Assignment. Return the lines of the data below exactly. Start at the first and end with the line containing "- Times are".

Stored dataset items
__________________________________________________
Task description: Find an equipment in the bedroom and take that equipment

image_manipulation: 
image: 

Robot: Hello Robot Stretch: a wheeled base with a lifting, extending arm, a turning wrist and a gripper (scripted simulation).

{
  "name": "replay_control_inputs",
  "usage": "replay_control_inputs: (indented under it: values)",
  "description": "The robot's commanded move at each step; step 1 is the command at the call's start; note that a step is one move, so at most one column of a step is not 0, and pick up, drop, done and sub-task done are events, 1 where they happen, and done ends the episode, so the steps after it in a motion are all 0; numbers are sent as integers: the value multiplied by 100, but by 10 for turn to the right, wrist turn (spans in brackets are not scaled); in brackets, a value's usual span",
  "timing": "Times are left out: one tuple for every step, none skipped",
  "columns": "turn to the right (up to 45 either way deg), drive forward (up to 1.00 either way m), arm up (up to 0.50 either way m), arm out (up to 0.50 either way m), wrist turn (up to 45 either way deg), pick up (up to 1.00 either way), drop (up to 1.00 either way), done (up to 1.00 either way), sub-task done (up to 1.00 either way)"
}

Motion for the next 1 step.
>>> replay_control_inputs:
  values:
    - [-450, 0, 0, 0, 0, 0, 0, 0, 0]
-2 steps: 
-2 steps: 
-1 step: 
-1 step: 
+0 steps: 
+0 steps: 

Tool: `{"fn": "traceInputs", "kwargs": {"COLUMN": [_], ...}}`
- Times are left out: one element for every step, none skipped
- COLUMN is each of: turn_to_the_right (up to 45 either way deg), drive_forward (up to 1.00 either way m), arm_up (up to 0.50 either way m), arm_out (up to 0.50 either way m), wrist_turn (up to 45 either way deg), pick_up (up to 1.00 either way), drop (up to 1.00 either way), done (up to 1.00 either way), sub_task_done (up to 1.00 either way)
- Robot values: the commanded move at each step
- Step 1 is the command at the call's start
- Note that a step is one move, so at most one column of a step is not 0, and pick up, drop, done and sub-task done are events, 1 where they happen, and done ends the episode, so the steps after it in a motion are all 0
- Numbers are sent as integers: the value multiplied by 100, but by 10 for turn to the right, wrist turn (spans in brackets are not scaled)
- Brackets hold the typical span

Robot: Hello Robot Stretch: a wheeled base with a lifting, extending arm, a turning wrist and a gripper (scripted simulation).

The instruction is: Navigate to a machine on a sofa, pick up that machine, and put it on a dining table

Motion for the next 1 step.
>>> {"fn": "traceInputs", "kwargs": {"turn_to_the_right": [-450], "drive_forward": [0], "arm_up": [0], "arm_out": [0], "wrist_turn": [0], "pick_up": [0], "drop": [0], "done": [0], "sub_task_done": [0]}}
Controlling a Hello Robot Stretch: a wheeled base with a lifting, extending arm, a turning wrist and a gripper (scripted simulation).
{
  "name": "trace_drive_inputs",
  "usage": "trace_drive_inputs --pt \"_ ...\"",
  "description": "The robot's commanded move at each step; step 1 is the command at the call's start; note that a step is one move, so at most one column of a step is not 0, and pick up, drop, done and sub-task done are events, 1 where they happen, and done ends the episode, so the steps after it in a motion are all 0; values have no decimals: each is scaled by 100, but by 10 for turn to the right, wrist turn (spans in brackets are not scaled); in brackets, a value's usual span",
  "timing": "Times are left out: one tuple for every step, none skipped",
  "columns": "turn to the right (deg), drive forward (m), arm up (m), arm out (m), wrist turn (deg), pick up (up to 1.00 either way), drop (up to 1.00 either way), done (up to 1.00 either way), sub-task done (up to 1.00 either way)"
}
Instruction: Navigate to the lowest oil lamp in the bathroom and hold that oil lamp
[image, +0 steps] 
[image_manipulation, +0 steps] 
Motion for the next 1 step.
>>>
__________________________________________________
Reply.
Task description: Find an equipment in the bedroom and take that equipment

image_manipulation: 
image: 

Robot: Hello Robot Stretch: a wheeled base with a lifting, extending arm, a turning wrist and a gripper (scripted simulation).

{
  "name": "replay_control_inputs",
  "usage": "replay_control_inputs: (indented under it: values)",
  "description": "The robot's commanded move at each step; step 1 is the command at the call's start; note that a step is one move, so at most one column of a step is not 0, and pick up, drop, done and sub-task done are events, 1 where they happen, and done ends the episode, so the steps after it in a motion are all 0; numbers are sent as integers: the value multiplied by 100, but by 10 for turn to the right, wrist turn (spans in brackets are not scaled); in brackets, a value's usual span",
  "timing": "Times are left out: one tuple for every step, none skipped",
  "columns": "turn to the right (up to 45 either way deg), drive forward (up to 1.00 either way m), arm up (up to 0.50 either way m), arm out (up to 0.50 either way m), wrist turn (up to 45 either way deg), pick up (up to 1.00 either way), drop (up to 1.00 either way), done (up to 1.00 either way), sub-task done (up to 1.00 either way)"
}

Motion for the next 1 step.
>>> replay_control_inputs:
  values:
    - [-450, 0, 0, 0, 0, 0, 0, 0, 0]
-2 steps: 
-2 steps: 
-1 step: 
-1 step: 
+0 steps: 
+0 steps: 

Tool: `{"fn": "traceInputs", "kwargs": {"COLUMN": [_], ...}}`
- Times are left out: one element for every step, none skipped

Nothing remains to add to the output.